# Exercise description
With spelling and spacing unchanged, write out each line of the material.

# Raw data
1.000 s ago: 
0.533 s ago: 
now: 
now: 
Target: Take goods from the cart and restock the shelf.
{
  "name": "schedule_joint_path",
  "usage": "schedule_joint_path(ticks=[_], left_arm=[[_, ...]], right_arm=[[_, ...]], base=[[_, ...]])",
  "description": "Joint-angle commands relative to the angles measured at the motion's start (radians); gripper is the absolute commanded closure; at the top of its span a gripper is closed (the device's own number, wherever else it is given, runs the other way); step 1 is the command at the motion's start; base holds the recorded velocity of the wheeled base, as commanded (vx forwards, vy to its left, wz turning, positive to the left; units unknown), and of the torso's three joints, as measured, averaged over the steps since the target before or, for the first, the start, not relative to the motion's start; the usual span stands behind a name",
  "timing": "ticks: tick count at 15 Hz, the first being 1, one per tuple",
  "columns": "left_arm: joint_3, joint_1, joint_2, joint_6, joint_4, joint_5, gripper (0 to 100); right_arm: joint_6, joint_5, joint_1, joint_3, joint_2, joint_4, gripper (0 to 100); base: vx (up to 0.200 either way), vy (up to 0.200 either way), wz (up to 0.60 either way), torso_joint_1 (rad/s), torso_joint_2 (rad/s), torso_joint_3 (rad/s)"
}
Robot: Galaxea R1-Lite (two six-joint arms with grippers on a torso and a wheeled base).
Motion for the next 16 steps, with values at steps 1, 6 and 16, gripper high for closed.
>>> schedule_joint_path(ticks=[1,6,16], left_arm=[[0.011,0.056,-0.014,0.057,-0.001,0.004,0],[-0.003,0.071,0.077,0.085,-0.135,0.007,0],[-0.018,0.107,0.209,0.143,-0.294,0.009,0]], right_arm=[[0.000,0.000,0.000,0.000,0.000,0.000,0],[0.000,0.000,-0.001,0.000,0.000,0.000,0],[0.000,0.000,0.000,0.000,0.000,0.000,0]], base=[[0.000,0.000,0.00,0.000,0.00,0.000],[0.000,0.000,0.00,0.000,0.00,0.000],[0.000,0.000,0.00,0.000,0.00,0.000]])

# Response box
1.000 s ago: 
0.533 s ago: 
now: 
now: 
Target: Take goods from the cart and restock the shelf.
{
  "name": "schedule_joint_path",
  "usage": "schedule_joint_path(ticks=[_], left_arm=[[_, ...]], right_arm=[[_, ...]], base=[[_, ...]])",
  "description": "Joint-angle commands relative to the angles measured at the motion's start (radians); gripper is the absolute commanded closure; at the top of its span a gripper is closed (the device's own number, wherever else it is given, runs the other way); step 1 is the command at the motion's start; base holds the recorded velocity of the wheeled base, as commanded (vx forwards, vy to its left, wz turning, positive to the left; units unknown), and of the torso's three joints, as measured, averaged over the steps since the target before or, for the first, the start, not relative to the motion's start; the usual span stands behind a name",
  "timing": "ticks: tick count at 15 Hz, the first being 1, one per tuple",
  "columns": "left_arm: joint_3, joint_1, joint_2, joint_6, joint_4, joint_5, gripper (0 to 100); right_arm: joint_6, joint_5, joint_1, joint_3, joint_2, joint_4, gripper (0 to 100); base: vx (up to 0.200 either way), vy (up to 0.200 either way), wz (up to 0.60 either way), torso_joint_1 (rad/s), torso_joint_2 (rad/s), torso_joint_3 (rad/s)"
}
Robot: Galaxea R1-Lite (two six-joint arms with grippers on a torso and a wheeled base).
Motion for the next 16 steps, with values at steps 1, 6 and 16, gripper high for closed.
>>> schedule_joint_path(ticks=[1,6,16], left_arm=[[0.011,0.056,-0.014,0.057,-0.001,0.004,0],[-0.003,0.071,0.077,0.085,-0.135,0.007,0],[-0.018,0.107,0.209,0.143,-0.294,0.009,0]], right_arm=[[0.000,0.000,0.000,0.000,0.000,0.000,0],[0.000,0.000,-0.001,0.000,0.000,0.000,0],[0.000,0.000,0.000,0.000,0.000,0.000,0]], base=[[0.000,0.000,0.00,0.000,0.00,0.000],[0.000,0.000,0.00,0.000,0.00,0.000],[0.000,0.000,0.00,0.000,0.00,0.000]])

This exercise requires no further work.